AIXP Labs just published AISOP V1.0.0, an open protocol that lets developers define structured AI agent workflows using either Mermaid diagrams or JSON flow objects—whichever fits their workflow better. The project landed on GitHub with reference implementations in Python and JavaScript, both running on stdlib only. No vendor lock-in, no proprietary builders—just plain JSON that you can version control, edit in any text editor, and feed to any AI runtime.

Why Flow Graphs Beat Freeform Prompts

The core problem AISOP tackles is the chaos of managing multi-step AI programs. Natural language prompts are token-heavy and hard to version. Python or YAML workflows require code. Visual builders like Dify lock you into their ecosystem. AISOP takes a different approach: define your program's control flow as either a Mermaid string (which AIXP claims uses roughly 50% fewer tokens than JSON) or a structured JSON object—and mix both in the same program. The protocol supports branching, parallel fork/join operations, sub-tasks via delegation, error routing with dashed edges, retry policies, and even human-in-the-loop confirmation gates through reserved sys.* system calls.

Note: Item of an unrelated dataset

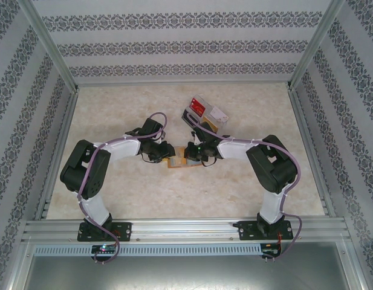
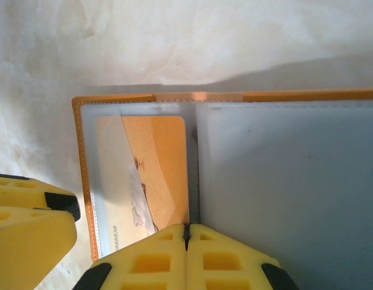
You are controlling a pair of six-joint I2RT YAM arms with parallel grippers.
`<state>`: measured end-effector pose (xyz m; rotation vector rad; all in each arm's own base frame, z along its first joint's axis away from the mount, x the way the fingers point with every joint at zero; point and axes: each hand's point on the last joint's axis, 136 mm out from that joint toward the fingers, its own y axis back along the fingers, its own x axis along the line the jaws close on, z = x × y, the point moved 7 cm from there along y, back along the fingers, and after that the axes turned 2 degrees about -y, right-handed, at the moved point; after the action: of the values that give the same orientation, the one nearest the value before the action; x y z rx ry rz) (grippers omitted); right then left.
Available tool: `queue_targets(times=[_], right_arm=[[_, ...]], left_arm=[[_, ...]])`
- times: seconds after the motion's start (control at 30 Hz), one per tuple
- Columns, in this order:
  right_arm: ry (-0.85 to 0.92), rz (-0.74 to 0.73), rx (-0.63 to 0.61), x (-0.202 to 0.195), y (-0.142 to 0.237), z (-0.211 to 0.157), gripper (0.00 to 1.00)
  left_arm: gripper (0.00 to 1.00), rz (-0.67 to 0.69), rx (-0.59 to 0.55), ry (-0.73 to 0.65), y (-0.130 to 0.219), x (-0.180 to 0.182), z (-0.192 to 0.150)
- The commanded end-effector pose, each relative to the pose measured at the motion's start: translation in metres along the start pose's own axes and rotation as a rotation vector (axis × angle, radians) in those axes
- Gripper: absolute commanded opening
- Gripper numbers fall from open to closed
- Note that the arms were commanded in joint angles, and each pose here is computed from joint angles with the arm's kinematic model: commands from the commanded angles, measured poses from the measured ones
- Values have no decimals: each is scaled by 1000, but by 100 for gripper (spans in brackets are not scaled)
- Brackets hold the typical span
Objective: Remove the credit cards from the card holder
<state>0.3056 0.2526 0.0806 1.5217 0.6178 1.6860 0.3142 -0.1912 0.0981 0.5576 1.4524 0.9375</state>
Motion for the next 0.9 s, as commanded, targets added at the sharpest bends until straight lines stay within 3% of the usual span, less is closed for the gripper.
queue_targets(times=[0.0,0.33,0.6,0.87], right_arm=[[8,-12,-34,-3,6,2,4],[5,5,-23,-4,3,2,9],[-23,55,22,-11,-2,2,26],[-31,89,57,-16,-7,1,28]], left_arm=[[29,-62,-6,-55,10,-17,2],[24,-68,36,-33,-12,-8,2],[23,-10,73,-22,-23,13,-2],[21,17,90,-1,-26,25,-4]])
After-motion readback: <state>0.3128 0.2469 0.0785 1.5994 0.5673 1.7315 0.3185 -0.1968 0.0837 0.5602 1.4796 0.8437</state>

Fourteen Control Flow Patterns Out of the Box

AISOP ships with 14+ control flow patterns covering everything from simple sequential execution to batch iteration with context isolation. The Mermaid syntax uses familiar shapes—rectangles for processes, diamonds for decisions, circles for end nodes—with solid arrows for normal flow and dashed arrows (Mermaid's '-.->') for error routing. On the JSON side, developers get fields like "next" for sequential/parallel forks, "branches" for conditional logic, "error" for handler routing, "wait_for" with a merge_strategy for joins, and "delegate_to" for calling sub-tasks by name.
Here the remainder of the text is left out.